‘The Post’ Review: The Most Fitting Film of Our Time
Is the Tom Hanks-Meryl Streep-starrer worth the watch?
At a time when the fourth estate around the world is under unceasing attack, Steven Spielberg’s new film, The Post, has arrived to shake us up with its rallying holler. The film is set in the early 70s but appears to be the most fitting film of our time, sticking its head out for the freedom of the press.
The Post begins in Vietnam, its jungles filled with American troops fighting a foggy war. We meet Daniel Ellsberg (Matthew Rhys), working for the State Department, who sees through the entire design of alternative facts fooling the American public, convincing them that the war was being won by the USA when it was obviously not so. A dawn of conscience later, Ellsberg pirates classified files of the Vietnam war through a few electrifying seconds of photocopying.
When The New York Times publishes the explosive disclosures (which later became famous as the Pentagon Papers), the American government quickly swings into action to prevent the Times from publishing anything further by twisting the legal system. The principal angst of The Post is how The Washington Post transmutes itself from a local player to a national trooper by jumping into action to match the Times’ exposé and taking the government head on.
Though the battlefield in Vietnam is abandoned post the opening frames to enter newsrooms, the viewer is never out of the minefield.
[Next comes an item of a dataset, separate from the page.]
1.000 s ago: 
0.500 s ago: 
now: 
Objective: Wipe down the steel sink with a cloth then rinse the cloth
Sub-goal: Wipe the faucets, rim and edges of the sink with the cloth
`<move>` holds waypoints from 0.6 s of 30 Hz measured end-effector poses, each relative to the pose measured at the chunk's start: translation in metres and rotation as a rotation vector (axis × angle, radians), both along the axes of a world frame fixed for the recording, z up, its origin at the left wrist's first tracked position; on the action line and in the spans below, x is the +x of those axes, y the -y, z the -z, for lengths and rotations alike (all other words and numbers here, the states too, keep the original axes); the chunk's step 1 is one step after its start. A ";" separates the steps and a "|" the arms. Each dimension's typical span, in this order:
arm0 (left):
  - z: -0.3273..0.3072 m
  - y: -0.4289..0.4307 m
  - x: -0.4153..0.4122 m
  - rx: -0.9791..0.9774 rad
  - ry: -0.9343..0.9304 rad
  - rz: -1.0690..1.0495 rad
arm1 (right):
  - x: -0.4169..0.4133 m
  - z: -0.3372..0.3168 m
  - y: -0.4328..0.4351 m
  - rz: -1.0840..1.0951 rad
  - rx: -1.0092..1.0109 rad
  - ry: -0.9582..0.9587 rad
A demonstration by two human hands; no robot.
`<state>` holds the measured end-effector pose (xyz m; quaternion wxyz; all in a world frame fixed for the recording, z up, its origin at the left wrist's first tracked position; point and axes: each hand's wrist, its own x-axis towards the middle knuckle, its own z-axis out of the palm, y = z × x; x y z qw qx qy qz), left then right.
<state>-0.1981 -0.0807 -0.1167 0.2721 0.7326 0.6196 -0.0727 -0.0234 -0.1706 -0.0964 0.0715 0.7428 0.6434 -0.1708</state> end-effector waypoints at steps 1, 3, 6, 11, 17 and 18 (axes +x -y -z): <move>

In the accomplished hands of Spielberg, everything feels like the war, even the minutest of nods. He turns ticking clocks into pores of sweat, phone calls into fatal attractions, typewriters into machine guns, and deadlines into the last supper.
Tom Hanks, the man, who has become the embodiment of American civility, plays Ben Bradlee, the hard-wired editor of the Post with sophisticated grandstanding. The exchange of punches between the press and the government brings muscle to the tale, but the heart of it beats for a woman.
So, in an ideal world of men, this should be the story of the bravery of The New York Times that took the bull by its horns. Or Daniel Ellsberg who valiantly uncovered the lies successive governments peddled to the American public.
But such expected routes have been discarded for a feminist route ― a unique spin on the Pentagon Papers which strikingly enlarges a woman’s coming-of-age in the newspaper business.
The Vietnam documents loom large on the plot, but the narrative derives its true potency from the journey of Katharine ‘Kay’ Graham, the publisher of the Washington Post. It is not a surprise that the script conceived by writer Liz Hannah intended to examine the space of women in male-dominated workplaces, making Kay retain the centrality. Josh Singer, who joined later to rewrite, brought in the sense of newsroom urgency that we lauded in his last work, Spotlight.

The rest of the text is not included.